**Your assignment**
Could you reproduce the lines below from the one with "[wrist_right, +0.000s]" through the one with "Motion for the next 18"? Keep both ends and add nothing.

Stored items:
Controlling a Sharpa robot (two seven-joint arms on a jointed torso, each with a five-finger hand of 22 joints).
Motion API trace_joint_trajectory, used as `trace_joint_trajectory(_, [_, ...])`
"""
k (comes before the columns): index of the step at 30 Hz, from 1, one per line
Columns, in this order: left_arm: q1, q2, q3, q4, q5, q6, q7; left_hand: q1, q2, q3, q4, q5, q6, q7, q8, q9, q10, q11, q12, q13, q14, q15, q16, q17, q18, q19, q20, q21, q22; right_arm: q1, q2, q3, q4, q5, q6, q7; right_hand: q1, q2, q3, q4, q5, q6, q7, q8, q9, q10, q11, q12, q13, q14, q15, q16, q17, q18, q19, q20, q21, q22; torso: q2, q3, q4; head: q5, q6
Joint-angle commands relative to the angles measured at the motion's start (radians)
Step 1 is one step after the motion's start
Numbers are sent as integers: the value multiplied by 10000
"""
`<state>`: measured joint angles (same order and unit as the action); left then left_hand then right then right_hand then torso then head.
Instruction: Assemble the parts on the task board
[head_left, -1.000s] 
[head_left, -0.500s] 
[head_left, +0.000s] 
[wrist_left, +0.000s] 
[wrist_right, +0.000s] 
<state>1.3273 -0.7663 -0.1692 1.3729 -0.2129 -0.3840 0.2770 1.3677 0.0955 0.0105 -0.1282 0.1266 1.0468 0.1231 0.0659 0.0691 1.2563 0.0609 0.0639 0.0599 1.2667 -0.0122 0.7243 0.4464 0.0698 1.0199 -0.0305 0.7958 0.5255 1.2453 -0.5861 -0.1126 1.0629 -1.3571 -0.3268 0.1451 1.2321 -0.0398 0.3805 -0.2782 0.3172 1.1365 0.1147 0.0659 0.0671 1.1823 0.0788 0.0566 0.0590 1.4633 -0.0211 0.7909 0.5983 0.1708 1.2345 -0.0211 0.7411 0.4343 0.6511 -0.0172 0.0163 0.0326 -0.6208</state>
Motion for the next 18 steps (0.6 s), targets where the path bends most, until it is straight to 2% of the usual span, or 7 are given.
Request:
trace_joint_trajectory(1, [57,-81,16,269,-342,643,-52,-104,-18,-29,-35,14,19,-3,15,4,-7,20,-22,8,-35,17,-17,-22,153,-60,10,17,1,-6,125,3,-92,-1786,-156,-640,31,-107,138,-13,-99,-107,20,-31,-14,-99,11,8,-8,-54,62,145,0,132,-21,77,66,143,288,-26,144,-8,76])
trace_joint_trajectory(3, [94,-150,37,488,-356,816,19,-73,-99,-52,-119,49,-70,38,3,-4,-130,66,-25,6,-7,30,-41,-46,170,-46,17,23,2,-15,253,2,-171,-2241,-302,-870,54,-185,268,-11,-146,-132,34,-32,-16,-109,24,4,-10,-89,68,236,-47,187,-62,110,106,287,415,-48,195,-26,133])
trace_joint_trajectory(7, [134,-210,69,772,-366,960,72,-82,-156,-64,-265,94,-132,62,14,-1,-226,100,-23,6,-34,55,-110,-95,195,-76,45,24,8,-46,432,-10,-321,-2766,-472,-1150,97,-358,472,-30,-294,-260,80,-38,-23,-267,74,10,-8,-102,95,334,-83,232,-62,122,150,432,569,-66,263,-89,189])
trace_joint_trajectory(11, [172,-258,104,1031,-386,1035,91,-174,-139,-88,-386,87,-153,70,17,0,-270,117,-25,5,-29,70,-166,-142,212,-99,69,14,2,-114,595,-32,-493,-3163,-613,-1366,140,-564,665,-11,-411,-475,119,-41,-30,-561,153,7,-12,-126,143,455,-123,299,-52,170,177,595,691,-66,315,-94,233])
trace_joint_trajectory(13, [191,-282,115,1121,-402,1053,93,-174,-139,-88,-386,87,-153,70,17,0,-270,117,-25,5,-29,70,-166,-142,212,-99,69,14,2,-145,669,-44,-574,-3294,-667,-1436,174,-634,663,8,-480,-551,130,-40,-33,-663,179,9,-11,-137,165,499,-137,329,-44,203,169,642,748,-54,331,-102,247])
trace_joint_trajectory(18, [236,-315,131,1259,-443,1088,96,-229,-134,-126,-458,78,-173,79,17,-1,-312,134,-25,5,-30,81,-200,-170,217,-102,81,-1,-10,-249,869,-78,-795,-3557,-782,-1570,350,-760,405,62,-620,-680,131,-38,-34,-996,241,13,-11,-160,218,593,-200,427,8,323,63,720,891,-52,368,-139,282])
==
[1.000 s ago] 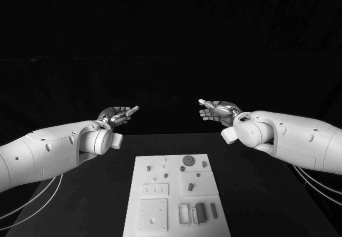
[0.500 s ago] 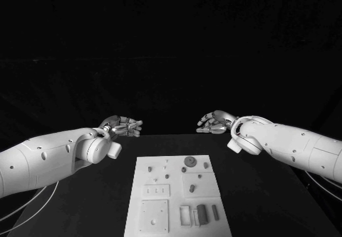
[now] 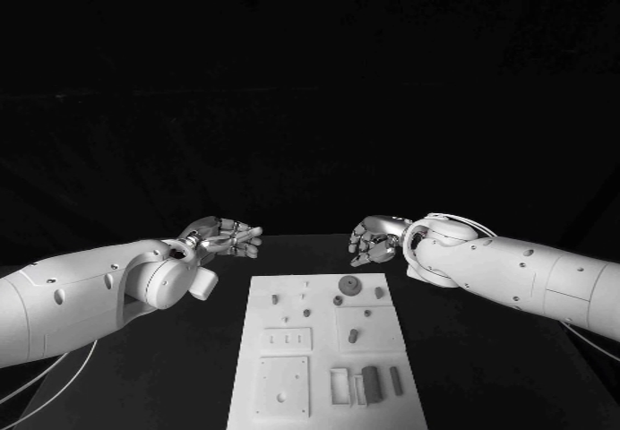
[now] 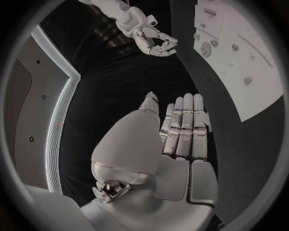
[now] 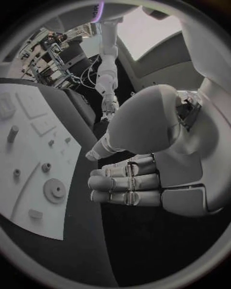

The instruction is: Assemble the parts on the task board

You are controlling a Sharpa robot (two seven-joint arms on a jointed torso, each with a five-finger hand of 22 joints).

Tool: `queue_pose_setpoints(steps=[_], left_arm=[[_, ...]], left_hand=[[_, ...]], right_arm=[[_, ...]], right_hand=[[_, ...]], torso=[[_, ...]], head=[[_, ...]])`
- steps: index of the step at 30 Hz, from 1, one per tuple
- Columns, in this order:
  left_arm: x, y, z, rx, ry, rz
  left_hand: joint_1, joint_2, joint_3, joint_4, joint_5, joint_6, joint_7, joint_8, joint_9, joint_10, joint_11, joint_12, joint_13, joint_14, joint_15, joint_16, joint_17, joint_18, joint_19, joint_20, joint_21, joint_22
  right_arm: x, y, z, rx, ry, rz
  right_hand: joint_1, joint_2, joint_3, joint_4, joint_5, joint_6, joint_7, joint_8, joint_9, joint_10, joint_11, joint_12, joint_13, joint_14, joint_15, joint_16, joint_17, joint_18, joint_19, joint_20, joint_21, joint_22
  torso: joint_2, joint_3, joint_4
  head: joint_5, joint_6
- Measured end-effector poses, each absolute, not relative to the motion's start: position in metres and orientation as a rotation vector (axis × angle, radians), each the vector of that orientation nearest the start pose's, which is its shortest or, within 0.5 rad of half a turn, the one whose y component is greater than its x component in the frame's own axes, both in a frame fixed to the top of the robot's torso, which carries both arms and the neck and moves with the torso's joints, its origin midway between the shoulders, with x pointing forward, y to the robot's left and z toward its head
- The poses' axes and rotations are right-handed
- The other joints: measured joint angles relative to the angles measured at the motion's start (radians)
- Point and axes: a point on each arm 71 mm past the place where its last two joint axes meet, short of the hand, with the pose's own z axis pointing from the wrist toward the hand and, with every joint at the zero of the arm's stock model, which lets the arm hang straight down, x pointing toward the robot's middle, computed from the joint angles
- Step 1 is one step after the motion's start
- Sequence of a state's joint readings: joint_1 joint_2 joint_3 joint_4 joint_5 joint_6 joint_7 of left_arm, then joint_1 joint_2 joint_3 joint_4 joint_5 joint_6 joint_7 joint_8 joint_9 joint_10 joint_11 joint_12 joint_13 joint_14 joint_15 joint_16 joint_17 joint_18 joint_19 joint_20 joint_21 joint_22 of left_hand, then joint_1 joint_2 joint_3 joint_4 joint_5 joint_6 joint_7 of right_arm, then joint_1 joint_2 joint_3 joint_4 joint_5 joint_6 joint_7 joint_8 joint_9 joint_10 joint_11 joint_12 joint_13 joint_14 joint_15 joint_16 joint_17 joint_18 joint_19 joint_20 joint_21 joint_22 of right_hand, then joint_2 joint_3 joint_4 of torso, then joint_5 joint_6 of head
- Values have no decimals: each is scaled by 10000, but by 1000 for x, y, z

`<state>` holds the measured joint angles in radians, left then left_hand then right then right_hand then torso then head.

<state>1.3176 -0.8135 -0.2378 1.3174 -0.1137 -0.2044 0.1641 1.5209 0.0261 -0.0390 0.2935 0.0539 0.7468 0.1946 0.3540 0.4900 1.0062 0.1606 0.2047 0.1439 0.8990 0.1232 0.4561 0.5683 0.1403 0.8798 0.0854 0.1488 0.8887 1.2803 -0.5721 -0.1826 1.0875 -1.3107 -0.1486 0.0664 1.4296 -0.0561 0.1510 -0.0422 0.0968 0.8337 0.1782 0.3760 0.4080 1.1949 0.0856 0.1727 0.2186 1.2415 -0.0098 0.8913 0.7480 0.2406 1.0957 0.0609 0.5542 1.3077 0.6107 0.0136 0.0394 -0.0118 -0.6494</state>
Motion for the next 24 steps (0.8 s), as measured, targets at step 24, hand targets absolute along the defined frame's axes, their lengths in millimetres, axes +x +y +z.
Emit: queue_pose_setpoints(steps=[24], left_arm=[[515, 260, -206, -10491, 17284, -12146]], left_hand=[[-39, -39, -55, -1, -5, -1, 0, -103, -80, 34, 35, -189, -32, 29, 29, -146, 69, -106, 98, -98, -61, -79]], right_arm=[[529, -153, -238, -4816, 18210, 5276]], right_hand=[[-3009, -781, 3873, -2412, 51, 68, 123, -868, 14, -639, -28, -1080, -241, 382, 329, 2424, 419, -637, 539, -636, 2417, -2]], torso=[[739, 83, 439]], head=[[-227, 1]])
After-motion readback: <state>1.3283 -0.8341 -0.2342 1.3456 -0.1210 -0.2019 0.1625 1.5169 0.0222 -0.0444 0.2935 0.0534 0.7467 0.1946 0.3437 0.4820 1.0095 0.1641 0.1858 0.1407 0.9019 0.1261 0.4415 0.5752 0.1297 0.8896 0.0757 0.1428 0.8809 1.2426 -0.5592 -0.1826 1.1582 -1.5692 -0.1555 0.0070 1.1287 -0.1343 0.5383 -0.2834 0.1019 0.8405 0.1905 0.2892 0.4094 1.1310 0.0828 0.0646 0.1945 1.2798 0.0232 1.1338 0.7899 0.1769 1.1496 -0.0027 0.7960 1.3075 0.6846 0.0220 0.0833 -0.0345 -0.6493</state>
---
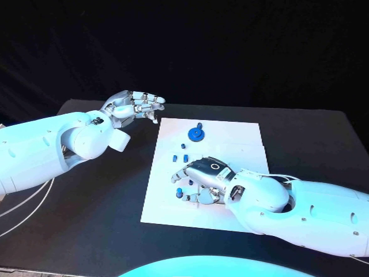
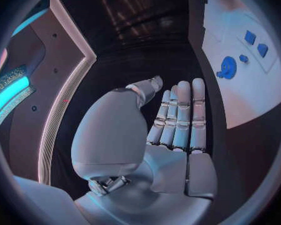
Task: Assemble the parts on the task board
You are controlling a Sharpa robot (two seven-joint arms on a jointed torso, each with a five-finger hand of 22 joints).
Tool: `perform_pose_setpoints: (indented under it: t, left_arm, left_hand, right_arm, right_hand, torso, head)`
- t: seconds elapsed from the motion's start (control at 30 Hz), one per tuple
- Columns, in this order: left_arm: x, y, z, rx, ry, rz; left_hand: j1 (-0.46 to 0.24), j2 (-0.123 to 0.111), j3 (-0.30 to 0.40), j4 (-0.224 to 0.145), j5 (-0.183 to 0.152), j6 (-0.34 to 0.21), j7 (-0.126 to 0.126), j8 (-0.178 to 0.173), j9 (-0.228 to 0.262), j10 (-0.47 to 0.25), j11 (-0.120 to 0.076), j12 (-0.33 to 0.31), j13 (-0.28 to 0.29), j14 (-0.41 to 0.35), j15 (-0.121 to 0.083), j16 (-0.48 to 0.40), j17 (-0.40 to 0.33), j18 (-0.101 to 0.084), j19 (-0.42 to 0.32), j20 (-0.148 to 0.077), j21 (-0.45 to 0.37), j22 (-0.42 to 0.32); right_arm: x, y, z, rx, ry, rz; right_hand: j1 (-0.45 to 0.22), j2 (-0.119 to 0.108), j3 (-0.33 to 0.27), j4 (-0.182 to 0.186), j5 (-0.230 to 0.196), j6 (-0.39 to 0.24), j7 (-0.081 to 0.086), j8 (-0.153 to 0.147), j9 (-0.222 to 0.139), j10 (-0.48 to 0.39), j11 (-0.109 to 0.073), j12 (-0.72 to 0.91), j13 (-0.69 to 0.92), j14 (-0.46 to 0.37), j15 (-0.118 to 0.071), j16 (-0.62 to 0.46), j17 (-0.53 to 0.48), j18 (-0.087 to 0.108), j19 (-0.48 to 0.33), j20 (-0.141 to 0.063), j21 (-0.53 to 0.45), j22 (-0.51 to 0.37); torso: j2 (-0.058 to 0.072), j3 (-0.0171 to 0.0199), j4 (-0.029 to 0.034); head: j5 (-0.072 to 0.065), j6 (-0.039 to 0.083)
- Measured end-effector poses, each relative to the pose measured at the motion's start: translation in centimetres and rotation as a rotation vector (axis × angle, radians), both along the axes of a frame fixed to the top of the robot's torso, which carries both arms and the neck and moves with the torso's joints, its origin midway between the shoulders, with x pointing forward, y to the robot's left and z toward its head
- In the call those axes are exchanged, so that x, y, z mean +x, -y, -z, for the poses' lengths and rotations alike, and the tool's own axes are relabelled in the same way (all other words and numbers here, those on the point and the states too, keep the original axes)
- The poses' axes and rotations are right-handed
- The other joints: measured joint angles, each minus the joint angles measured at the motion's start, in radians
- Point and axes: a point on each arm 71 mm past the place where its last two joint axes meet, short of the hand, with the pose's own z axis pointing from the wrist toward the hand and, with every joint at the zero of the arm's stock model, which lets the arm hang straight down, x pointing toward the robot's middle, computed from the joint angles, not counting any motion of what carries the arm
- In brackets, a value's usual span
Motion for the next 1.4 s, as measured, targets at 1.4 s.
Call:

**Solution**
[wrist_right, +0.000s] 
<state>1.3273 -0.7663 -0.1692 1.3729 -0.2129 -0.3840 0.2770 1.3677 0.0955 0.0105 -0.1282 0.1266 1.0468 0.1231 0.0659 0.0691 1.2563 0.0609 0.0639 0.0599 1.2667 -0.0122 0.7243 0.4464 0.0698 1.0199 -0.0305 0.7958 0.5255 1.2453 -0.5861 -0.1126 1.0629 -1.3571 -0.3268 0.1451 1.2321 -0.0398 0.3805 -0.2782 0.3172 1.1365 0.1147 0.0659 0.0671 1.1823 0.0788 0.0566 0.0590 1.4633 -0.0211 0.7909 0.5983 0.1708 1.2345 -0.0211 0.7411 0.4343 0.6511 -0.0172 0.0163 0.0326 -0.6208</state>
Motion for the next 18 steps (0.6 s), targets where the path bends most, until it is straight to 2% of the usual span, or 7 are given.

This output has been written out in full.